▶ **Exercise**
Would you reproduce exactly the lines below from the one holding "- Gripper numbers" through the one holding "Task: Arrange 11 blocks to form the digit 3", inclusive, and no others?

(Data records)
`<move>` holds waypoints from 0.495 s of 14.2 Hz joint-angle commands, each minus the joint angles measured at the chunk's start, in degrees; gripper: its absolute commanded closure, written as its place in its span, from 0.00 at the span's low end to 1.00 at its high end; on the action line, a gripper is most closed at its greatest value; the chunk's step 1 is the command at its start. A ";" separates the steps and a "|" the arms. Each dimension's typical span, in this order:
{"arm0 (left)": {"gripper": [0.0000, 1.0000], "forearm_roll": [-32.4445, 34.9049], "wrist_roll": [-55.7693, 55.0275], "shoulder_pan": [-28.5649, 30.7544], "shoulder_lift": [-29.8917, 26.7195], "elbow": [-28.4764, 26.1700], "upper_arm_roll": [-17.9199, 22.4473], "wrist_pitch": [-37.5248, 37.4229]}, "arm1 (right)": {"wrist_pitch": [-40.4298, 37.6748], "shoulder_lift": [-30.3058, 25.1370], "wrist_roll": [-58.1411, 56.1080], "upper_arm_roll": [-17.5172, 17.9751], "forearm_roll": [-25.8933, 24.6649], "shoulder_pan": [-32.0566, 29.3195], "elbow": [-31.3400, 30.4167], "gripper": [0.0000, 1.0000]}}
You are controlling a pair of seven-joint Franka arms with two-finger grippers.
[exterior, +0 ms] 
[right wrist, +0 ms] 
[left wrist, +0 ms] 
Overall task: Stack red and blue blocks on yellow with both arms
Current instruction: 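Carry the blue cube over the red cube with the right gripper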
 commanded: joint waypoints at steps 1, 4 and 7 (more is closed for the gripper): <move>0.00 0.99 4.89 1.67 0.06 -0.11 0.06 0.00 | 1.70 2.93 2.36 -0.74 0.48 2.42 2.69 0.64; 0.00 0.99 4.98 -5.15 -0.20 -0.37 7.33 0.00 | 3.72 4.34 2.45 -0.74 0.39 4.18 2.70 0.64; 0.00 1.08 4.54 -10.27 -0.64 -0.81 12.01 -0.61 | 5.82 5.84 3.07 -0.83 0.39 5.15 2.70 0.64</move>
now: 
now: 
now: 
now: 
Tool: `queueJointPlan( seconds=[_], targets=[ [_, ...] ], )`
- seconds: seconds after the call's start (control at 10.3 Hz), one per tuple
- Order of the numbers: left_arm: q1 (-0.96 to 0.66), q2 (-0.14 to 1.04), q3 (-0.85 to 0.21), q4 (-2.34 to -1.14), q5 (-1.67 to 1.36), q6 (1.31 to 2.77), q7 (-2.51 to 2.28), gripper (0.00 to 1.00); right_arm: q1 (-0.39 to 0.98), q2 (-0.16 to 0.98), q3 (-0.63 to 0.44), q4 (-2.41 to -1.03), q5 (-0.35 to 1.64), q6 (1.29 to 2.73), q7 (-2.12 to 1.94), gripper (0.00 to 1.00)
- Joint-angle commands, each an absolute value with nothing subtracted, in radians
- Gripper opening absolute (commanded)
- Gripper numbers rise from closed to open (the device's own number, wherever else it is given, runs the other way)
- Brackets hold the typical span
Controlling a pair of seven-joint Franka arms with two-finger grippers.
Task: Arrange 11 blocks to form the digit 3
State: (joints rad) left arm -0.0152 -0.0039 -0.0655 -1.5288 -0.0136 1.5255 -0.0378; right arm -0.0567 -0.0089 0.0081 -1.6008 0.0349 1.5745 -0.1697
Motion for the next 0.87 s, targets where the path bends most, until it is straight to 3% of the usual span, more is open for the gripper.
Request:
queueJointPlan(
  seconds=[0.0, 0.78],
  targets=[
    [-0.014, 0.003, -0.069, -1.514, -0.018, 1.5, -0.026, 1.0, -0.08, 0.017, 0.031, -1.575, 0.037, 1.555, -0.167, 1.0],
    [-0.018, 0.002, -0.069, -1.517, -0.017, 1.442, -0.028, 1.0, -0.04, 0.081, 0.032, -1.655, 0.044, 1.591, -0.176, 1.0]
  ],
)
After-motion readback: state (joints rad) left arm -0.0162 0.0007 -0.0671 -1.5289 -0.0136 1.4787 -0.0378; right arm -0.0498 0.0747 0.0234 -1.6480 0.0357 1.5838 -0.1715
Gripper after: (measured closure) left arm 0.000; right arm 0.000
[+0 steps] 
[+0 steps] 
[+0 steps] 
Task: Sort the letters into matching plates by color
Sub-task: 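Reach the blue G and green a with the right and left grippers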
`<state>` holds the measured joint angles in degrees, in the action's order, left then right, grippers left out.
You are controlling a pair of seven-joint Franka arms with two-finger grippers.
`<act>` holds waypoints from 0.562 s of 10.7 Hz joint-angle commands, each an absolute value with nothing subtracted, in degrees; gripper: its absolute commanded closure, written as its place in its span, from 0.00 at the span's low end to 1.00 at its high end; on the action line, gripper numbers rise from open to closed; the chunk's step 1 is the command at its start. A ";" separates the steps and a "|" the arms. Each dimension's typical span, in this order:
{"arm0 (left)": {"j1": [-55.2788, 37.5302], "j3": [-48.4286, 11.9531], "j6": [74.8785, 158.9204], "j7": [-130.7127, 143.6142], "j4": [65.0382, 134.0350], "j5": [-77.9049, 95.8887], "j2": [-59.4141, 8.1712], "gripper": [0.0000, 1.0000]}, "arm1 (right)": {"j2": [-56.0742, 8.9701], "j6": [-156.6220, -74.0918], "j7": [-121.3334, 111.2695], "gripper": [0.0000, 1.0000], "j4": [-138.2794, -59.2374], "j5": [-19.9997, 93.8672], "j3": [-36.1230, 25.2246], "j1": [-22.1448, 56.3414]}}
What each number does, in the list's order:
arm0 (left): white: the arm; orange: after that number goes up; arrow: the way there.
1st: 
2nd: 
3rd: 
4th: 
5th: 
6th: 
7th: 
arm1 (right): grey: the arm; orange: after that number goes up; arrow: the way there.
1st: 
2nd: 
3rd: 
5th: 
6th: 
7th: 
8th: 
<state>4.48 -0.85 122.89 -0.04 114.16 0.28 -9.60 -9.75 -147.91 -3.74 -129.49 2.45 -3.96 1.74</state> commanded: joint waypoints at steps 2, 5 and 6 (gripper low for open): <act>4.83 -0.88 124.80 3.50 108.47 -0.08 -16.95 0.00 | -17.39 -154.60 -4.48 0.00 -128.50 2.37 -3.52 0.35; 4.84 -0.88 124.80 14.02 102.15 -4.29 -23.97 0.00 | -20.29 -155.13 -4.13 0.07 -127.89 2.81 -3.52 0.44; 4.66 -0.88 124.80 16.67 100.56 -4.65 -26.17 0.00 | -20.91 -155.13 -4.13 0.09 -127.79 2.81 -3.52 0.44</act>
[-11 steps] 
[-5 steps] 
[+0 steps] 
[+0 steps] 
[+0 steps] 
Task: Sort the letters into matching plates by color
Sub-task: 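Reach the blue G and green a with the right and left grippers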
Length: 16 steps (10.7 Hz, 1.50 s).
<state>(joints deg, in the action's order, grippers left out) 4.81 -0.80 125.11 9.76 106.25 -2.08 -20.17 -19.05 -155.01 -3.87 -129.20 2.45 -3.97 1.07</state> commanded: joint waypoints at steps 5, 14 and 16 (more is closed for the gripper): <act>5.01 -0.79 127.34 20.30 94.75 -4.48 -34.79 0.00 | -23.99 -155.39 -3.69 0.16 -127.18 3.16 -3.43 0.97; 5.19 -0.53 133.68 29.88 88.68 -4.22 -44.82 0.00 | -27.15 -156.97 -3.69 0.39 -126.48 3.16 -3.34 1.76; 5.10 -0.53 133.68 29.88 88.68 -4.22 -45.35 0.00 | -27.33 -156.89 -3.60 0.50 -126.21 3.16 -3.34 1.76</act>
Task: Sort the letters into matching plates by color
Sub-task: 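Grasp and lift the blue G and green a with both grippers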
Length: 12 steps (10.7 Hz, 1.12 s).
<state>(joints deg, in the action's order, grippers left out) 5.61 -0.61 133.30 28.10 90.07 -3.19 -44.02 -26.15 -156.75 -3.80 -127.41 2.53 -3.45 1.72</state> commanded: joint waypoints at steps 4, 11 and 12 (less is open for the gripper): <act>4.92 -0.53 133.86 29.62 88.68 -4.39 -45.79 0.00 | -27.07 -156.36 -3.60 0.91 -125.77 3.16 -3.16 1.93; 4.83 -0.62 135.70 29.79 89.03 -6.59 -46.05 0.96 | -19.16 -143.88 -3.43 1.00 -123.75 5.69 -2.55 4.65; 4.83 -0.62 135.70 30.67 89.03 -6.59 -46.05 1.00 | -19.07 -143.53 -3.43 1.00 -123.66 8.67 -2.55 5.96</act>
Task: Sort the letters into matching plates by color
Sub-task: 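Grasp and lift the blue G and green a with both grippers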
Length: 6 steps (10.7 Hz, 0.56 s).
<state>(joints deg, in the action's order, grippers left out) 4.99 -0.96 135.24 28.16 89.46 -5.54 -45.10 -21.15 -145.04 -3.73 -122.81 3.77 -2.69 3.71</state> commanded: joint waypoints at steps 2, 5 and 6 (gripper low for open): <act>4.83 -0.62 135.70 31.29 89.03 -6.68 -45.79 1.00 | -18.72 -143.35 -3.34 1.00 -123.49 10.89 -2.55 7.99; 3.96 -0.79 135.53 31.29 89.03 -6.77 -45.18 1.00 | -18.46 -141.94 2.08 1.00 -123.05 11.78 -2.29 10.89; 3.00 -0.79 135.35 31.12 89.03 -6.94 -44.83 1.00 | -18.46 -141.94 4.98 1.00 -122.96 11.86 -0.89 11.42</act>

▶ **Reply to the exercise**
- Gripper numbers rise from closed to open (the device's own number, wherever else it is given, runs the other way)
- Brackets hold the typical span
Controlling a pair of seven-joint Franka arms with two-finger grippers.
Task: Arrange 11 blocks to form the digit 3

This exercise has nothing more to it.